Salespeople: Stop Telling Stories About Yourself

Salespeople: Stop Telling Stories About Yourself
Jimmy Guterman
Jimmy Guterman

Jimmy Guterman

4 min read0 reads

All salespeople are storytellers. At least that’s the conventional wisdom these days. You can read Three Simple Storytelling Methods That Can Do Your Selling For You, which claims “a story can potentially carry the entire sale for your product.” Or you can read Four Storytelling Techniques That Can Help You Increase Your Sales, which suggests that salespeople “carry your bullet points with you on an index card so you have something to refer to if you need it.” And, if you like slightly larger numbers, you can read Six Ways You Can Be a Better Storyteller in Sales, which concludes with an ad urging you to buy the author’s services.

If you sense some skepticism here, you’re right. In truth, I don’t want you to work through any of those lists. Storytelling is on its way to become a buzzword like “innovation,” “collaboration,” or “disruption” that seems to lose value everytime someone in business uses it. Of course the ability to tell a coherent, entertaining, persuasive story is a must for salespeople, but the advice — often from sales “experts” who have a three-, four-, or six-step plan they want to sell you — tends to range from the generic to the condescending.

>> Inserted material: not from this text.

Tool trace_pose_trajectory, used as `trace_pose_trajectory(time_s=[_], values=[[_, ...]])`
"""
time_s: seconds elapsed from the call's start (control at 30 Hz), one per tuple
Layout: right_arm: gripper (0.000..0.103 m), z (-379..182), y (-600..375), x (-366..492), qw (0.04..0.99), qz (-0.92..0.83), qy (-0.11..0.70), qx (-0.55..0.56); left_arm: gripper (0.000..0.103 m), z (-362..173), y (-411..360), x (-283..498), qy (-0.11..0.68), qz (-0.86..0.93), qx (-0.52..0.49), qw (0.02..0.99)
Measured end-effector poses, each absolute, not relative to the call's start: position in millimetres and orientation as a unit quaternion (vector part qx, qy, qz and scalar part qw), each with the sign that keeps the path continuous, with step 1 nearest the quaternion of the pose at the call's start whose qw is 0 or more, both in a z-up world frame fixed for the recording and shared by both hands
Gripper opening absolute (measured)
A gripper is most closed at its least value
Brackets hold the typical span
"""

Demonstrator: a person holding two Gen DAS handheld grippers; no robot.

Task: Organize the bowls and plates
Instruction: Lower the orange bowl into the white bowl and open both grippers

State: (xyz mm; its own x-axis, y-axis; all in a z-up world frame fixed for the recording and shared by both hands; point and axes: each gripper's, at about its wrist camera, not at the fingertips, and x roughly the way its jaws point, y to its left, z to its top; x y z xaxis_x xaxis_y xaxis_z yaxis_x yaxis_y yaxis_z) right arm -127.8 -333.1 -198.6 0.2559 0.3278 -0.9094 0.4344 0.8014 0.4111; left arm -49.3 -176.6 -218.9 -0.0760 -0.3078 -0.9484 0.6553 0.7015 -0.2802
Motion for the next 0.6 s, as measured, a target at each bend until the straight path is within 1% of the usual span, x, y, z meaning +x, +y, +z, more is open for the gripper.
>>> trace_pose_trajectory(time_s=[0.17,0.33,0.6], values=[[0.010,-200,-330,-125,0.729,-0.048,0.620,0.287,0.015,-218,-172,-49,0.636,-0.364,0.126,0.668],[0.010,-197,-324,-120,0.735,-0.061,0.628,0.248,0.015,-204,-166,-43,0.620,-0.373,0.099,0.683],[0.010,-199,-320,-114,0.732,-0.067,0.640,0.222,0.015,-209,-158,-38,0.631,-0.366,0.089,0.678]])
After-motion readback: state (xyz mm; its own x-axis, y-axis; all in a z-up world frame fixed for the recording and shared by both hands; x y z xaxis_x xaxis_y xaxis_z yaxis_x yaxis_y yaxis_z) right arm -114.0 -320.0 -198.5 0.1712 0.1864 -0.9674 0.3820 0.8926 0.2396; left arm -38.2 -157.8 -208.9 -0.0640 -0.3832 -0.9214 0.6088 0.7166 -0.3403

And by that I mean condescending to both the salesperson and the customer. The advice often assumes (a) the salesperson needs the most rudimentary storytelling tips (i.e. “have a solid beginning, middle and end”) and (b) the customer will buy anything so long as you hand him or her a competent story about yourself. Almost all the advice I read suggests that salespeople tell personal stories: “just ‘walk’ people (step-by-step) through a painful problem you went through and how you achieved the result your readers are looking for.”

Focus on the customer

Wrong wrong wrong. It’s not about you. One of the worst things salespeople can do is tell stories that put the focus on themselves. Of course, salespeople or not, we all want to tell stories that move people and influence them. Evolutionary psychologists tell us it’s a basic need. Stories move people better than bullet points, spreadsheets, or comparative metrics. Stories, as long as they’re a healthy combination of authority and vulnerability, bring people closer together. But if you’re telling a story, make it a story about the customer, not the product or service you’re trying to sell — even if the product or service is you. Don’t tell a story about how the product or service is great. Don’t even tell a story about how the product or service can make the customer great. Instead, put yourself in your customers’ shoes. What do they want? If your product or service helps them get there, talk to them about what it’s like to get there and be there. Are you confident that using your product or service will help your customer be great? Show it.

If you want to learn plenty about how to tell stories that connect and persuade, I direct you to an amazing talk by Nancy Duarte. She’s best-known as one of the world’s leading presentation coaches: she helped turn a bunch of slides from Al Gore into An Inconvenient Truth and she works with many TED speakers. You can see her in action in this TED talk, which is about telling stories that can change the world.

Except for the time you spend talking to customers, this will be the most productive 18 minutes of your business day. Watch Duarte and listen to her tell her story. She’s talking about something bigger than herself (that’s the vulnerability), but she’s doing it in a way that makes you see it in a new way. She’s talking about two of the most-watched speeches of the last century — one from Dr. Martin Luther King Jr. and another from Steve Jobs — and she helps you understand them in new ways (that’s the authority). The best salespeople don’t sell their wares or themselves; they sell a vision of a brighter future for their customers. So do that by telling the stories that matter: the stories about your customers.